Q: “Where do ladies keep their pork?”
A: “In their ham-bags!”

I first told this joke to my grandmother when I was about six years old and all things considered it’s pretty good (it was 1994 so standards were low.)  In fact, it’s really good isn’t it?  Really really really good.  It was the first joke I ever wrote and I truly fell in love with it.  “Ahh, lovely story” I can imagine you thinking, and you would be right… sort of.  I could finish this right here and leave you to imagine just how cute I was, asking my granny an innocuous question about meat storage before hitting her with a punch-line that no pensioner could expect.  But I can’t.  This love story has a deep dark secret – a proverbial mad wife in the attic.

Like most children I was stupid. But I was an expert when it came to classic childhood misunderstandings: I used words such as vigenar (vinegar) and ambleance (ambulance) and for a short time I even believed that my nipples were made from the tips of carrots (I had at the time, and still have, unusually small nipples so you might not be able to empathise with this one.)  It was this atmosphere of ignorance which led to the creation of my magnum opus.  You see, at the time, I thought a woman’s travel pouch was both pronounced and spelled ‘hambag’ NOT ‘handbag’.  I was wrong. A joke borne from my own misinformed invention.

There you go, my deep dark secret – that joke is genuinely one of the best things I have ever done and I didn’t even mean to do it.  Or at least, do it so well.  Can you believe that?  What a coincidence of obtuseness.  I slipped.  I tripped.  I took an inch and was given a mile, and that’s the most beautiful thing about all of this.
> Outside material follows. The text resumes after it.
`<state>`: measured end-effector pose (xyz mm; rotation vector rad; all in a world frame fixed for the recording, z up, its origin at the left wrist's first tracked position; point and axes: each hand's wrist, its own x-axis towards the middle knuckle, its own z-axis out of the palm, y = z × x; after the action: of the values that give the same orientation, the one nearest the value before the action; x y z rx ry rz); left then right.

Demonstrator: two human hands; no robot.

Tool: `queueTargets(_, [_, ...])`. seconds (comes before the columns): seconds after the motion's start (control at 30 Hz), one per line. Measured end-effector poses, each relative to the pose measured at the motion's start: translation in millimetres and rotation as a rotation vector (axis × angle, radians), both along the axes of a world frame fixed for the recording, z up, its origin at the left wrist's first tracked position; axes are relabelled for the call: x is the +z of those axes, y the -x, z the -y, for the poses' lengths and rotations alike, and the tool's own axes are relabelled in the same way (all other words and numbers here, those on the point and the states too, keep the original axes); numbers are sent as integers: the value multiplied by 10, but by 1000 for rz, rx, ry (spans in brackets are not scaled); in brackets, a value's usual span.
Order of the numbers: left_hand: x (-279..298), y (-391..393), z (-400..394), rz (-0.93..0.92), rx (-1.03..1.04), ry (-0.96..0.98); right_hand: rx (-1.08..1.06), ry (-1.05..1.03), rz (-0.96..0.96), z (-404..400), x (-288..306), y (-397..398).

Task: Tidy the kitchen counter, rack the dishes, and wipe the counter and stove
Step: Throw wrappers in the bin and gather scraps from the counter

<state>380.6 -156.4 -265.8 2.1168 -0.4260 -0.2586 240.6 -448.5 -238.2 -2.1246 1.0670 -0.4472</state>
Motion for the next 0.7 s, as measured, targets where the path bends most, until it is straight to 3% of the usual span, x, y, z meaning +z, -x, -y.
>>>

So here I am fifteen years later, thinking about something brilliant that I once did – like an arthritic painter recalling the greatest portraits of his career or Einstein on his deathbed spluttering nonsense as his life’s work lay strewn around him (he was spluttering German actually but close enough).  I’m realising just how different everything is for me and my joke.

I recently thought it might be a good idea to check I hadn’t plagiarised as a toddler so I did a quick google search. The search yielded not only a reassuring “Did you mean handbag?” but also links to various meat storage devices and one link which casually explained that ‘hambag’ has now come to mean ‘ballsack’.  I’m surprised.  I know that I invented the joke but I’d always felt that my affections lay with the word ‘hambag’ itself, which I naively assumed was also my creation.  And, if anything, surely “hambag” should refer to a vagina?  My childhood innocence destroyed in one paragraph – my joke, my pun, my word – dirty and scrotal.

But it’s okay.  I realise that hambag and I have both moved on and I think that I can deal with that.  It’s actually quite reassuring to see how symmetrical our separate lives seem to be.  Hambag has found its niche and vocation as the pork-holder I once predicted whilst I am coming to terms with the fact that very soon I’m going to have to get a proper job too.  Not to mention that recently I’ve grown a beard and, for me at least, hambag has grown some pretty serious pubic hair.